Study

Species loss and shifting population structure of freshwater turtles despite habitat protection

  • Published source details Browne C.L. & Hecnar S.J. (2007) Species loss and shifting population structure of freshwater turtles despite habitat protection. Biological Conservation, 138, 421-429.

Actions

This study is summarised as evidence for the following.

Action Category

Protect habitat: All reptiles (excluding sea turtles)

Action Link
Reptile Conservation
  1. Protect habitat: All reptiles (excluding sea turtles)
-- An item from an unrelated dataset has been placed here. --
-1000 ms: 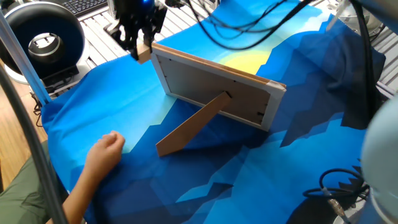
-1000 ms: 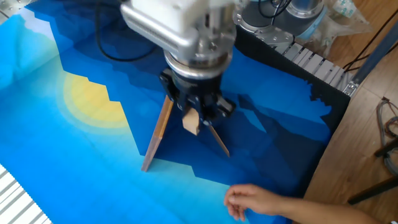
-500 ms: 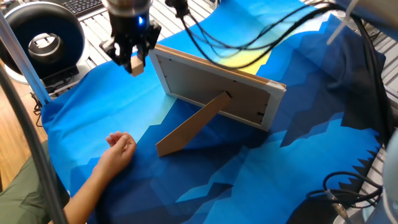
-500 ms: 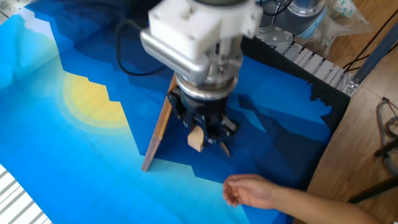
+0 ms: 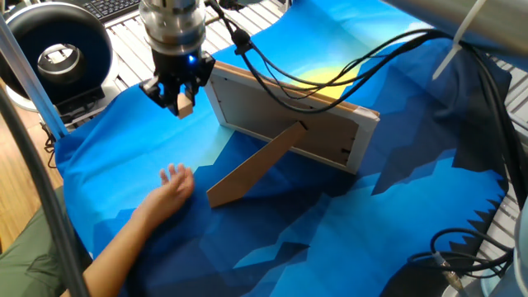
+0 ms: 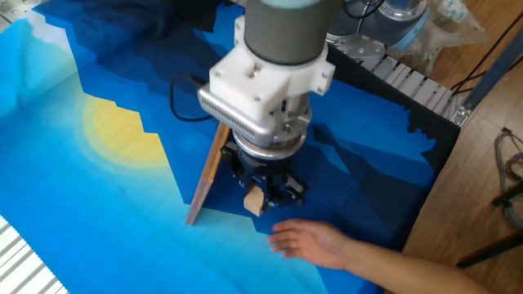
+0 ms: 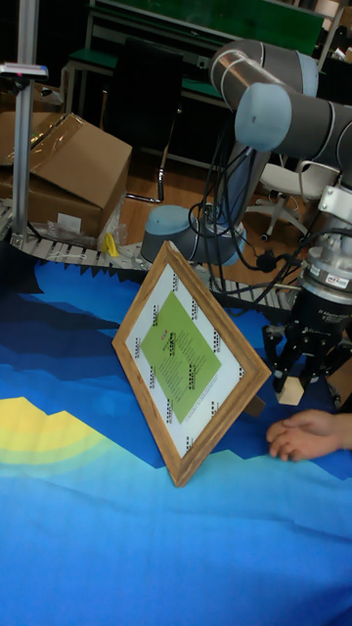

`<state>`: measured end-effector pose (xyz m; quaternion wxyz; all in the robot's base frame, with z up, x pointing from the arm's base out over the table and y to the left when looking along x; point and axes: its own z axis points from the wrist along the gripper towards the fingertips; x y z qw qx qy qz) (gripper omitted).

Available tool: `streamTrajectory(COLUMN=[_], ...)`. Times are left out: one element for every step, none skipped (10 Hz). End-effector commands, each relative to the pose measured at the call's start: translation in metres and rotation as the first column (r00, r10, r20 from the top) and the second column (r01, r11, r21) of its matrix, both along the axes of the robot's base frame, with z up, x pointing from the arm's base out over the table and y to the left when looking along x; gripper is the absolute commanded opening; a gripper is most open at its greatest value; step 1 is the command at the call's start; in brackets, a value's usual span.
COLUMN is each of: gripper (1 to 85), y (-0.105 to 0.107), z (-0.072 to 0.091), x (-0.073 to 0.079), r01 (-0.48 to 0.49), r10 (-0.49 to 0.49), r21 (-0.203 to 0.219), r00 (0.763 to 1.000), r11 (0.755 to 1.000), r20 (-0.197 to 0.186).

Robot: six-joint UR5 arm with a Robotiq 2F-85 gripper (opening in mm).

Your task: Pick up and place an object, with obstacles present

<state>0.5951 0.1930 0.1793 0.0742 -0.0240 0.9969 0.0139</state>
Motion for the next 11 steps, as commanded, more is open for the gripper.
streamTrajectory(gripper=[38.7, 44.3, 49.3, 54.0, 57.7, 60.3, 62.7, 68.3, 75.3, 76.3, 76.0], y=[0.0008, 0.0002, 0.0014, 0.0043, 0.0044, 0.0048, 0.0048, 0.0046, 0.0073, 0.0073, 0.0053], z=[-0.0090, -0.0081, -0.0072, -0.0069, -0.0069, -0.0064, -0.0051, -0.0047, -0.0048, -0.0049, -0.0048], x=[-0.0007, -0.0009, -0.0023, -0.0025, -0.0027, -0.0030, -0.0039, -0.0055, -0.0068, -0.0065, -0.0050], r01=[-0.058, -0.073, -0.093, -0.105, -0.120, -0.132, -0.156, -0.183, -0.200, -0.206, -0.200], r10=[0.058, 0.073, 0.093, 0.105, 0.120, 0.132, 0.156, 0.183, 0.200, 0.206, 0.200], r21=[-0.004, -0.011, -0.011, -0.002, -0.004, -0.005, -0.008, -0.011, -0.001, -0.002, -0.010], r00=[0.998, 0.997, 0.996, 0.994, 0.993, 0.991, 0.988, 0.983, 0.980, 0.979, 0.980], r11=[0.998, 0.997, 0.996, 0.994, 0.993, 0.991, 0.988, 0.983, 0.980, 0.979, 0.980], r20=[0.001, 0.003, 0.000, 0.002, 0.002, 0.002, 0.001, -0.003, -0.005, -0.003, 0.001])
    A replicated, before-and-after study in 1972–1973 and 2001–2002 in forest and wetlands in Ontario, Canada (Browne & Hecnar 2007) found that decades of habitat protection had mixed effects on capture rates of native species and one introduced species was newly recorded. Results were not statistically tested. Thirty years after a first survey, capture rates tended to be higher for northern map Graptemys geographica (2002–2003: 0.004 individuals/hoop net night vs. 1972: 0.002) and stinkpot Sternotherus odoratus turtles (0.005 vs. 0.004). However, captures tended to be lower in 2002–2003 for painted Chrysemys picta (0.143 vs. 0.192), Blanding’s Emydoidea blandingii (0.01 vs. 0.054), snapping turtles Chelydra serpentina (0.1 vs. 0.174) and spotted turtles Clemmys guttata (0 vs. 1 individual). Two spiny softshell Apalone spinifera and three introduced pond slider turtles Trachemys scripta were observed for the first time in 2002–2003. Turtle abundances were monitored in a 16 km2 heavily trafficked National Park (gazetted in 1918, designated a Ramsar site in 1987, up to 500,000 visitors/year) in 1972–1973 and 2002–2003 using similar methods. Turtles were trapped using hoop (2002–2003: 3,237 hoop net trap nights; 1972: 522), basking and wire cage live traps as well as hand captures for two months in spring each year. In 2001–2002, all turtles were weighed, measured, sexed, and individually marked before release. Reported catch/trap nights above are for hoop net captures only.